> Assignment:
Every line from the one containing "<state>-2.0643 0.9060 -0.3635" to the one containing "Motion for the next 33" in the records below, both included, must be set down exactly, and no other line.

> Source data:
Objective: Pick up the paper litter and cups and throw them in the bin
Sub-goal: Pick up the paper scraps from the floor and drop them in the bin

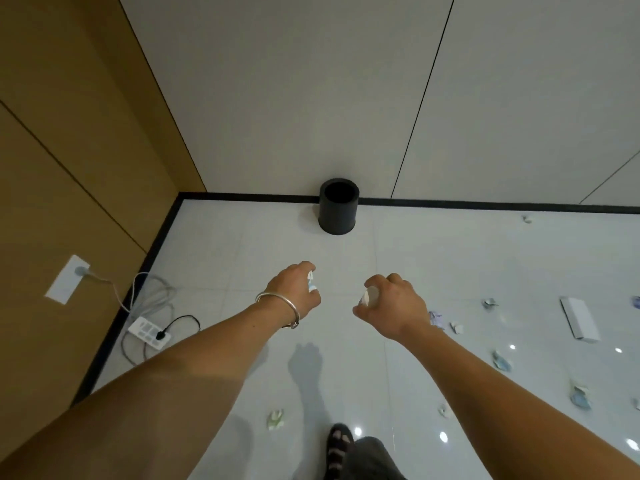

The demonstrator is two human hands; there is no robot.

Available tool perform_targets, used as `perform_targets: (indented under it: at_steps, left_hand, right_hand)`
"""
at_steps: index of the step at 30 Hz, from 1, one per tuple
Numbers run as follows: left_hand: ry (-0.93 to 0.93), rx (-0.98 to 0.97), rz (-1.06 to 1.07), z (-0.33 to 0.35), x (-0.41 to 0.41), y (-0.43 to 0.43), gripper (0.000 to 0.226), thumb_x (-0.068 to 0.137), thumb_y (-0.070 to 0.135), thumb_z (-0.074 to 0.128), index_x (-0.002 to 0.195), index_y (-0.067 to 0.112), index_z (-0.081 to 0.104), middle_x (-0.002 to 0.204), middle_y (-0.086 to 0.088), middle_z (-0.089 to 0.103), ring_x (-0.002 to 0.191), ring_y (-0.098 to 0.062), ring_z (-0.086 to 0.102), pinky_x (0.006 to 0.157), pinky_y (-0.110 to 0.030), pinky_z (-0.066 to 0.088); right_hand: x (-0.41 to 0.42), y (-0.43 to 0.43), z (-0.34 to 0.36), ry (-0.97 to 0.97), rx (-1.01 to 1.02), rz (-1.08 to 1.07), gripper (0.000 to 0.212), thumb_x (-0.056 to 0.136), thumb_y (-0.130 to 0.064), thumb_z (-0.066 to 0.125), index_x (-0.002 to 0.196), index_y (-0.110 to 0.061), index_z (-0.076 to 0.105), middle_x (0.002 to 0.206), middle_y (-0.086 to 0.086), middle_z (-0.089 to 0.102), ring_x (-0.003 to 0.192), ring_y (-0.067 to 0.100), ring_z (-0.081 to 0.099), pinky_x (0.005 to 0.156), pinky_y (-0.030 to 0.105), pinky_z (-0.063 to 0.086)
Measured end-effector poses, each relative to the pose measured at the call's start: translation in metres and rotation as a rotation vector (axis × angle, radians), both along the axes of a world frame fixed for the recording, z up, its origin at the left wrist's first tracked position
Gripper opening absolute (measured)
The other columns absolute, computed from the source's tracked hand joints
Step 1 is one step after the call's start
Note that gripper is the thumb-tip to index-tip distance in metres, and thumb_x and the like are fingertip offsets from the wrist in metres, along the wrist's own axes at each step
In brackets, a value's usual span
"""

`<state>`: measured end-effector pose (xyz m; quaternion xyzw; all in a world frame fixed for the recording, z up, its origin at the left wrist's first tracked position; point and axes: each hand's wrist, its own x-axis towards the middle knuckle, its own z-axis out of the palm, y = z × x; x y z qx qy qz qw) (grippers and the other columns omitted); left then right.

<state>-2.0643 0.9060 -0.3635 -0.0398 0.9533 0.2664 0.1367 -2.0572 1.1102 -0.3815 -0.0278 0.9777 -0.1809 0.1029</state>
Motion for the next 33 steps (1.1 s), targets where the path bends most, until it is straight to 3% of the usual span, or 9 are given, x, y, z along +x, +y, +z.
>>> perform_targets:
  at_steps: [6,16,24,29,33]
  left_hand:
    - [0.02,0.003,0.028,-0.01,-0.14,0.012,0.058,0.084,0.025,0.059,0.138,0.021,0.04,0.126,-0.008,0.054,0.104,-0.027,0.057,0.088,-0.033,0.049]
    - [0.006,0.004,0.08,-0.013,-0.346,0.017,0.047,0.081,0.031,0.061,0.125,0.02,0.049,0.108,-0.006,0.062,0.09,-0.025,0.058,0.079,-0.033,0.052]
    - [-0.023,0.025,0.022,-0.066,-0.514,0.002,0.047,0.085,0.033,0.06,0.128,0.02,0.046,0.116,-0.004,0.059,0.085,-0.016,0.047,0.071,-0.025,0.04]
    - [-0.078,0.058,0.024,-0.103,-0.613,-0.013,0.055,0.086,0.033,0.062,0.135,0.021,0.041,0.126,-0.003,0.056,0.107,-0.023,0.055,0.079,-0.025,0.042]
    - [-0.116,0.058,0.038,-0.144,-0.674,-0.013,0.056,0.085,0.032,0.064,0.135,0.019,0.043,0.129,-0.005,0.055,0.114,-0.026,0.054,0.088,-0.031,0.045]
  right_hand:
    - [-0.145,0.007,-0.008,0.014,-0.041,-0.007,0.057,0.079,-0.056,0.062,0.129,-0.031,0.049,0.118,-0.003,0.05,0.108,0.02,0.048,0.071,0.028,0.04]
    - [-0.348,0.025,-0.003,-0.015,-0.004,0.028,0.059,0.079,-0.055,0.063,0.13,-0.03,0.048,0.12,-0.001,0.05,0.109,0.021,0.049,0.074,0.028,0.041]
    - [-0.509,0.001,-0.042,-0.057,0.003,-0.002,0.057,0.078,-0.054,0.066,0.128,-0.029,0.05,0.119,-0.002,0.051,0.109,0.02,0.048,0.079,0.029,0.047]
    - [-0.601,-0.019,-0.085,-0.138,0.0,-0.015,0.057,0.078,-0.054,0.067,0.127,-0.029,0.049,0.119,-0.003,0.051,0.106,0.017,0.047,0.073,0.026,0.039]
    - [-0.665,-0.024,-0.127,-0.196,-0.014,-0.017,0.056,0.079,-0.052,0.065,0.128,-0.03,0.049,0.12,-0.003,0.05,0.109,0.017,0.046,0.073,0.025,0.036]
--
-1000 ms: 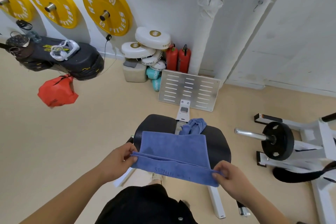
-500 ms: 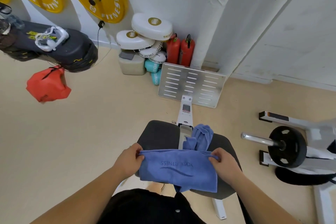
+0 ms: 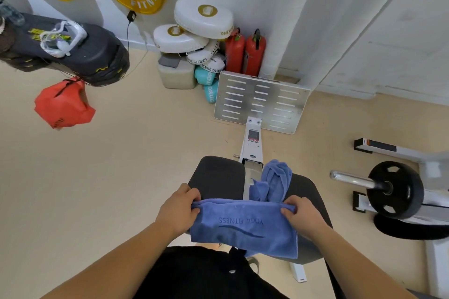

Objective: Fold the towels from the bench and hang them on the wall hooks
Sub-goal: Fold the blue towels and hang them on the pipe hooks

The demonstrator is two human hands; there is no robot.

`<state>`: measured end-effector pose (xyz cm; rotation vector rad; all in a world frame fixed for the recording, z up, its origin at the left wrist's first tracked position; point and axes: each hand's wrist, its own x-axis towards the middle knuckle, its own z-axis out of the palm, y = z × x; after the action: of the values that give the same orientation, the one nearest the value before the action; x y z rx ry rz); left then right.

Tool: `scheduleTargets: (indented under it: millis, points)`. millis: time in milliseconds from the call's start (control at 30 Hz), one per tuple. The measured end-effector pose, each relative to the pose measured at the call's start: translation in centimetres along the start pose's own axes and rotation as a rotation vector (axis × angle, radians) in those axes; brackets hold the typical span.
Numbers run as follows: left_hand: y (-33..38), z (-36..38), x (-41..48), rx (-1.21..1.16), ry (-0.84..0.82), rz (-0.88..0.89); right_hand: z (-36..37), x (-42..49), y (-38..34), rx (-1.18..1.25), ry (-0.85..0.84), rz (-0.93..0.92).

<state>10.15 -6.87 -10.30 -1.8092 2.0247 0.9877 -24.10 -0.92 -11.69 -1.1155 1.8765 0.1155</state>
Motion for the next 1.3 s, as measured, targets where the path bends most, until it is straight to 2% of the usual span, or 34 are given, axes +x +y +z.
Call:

> Response:
<state>-2.0643 0.9060 -0.3635 -0.0398 0.9533 0.2664 0.1367 -2.0572 1.1102 -0.3815 -0.0278 0.9777 -0.1809 0.1029</state>
Motion for the next 33 steps (1.1 s), targets where the path bends most, until it is straight to 3% of the usual span, or 9 are given, x, y, z along +x, +y, +z.

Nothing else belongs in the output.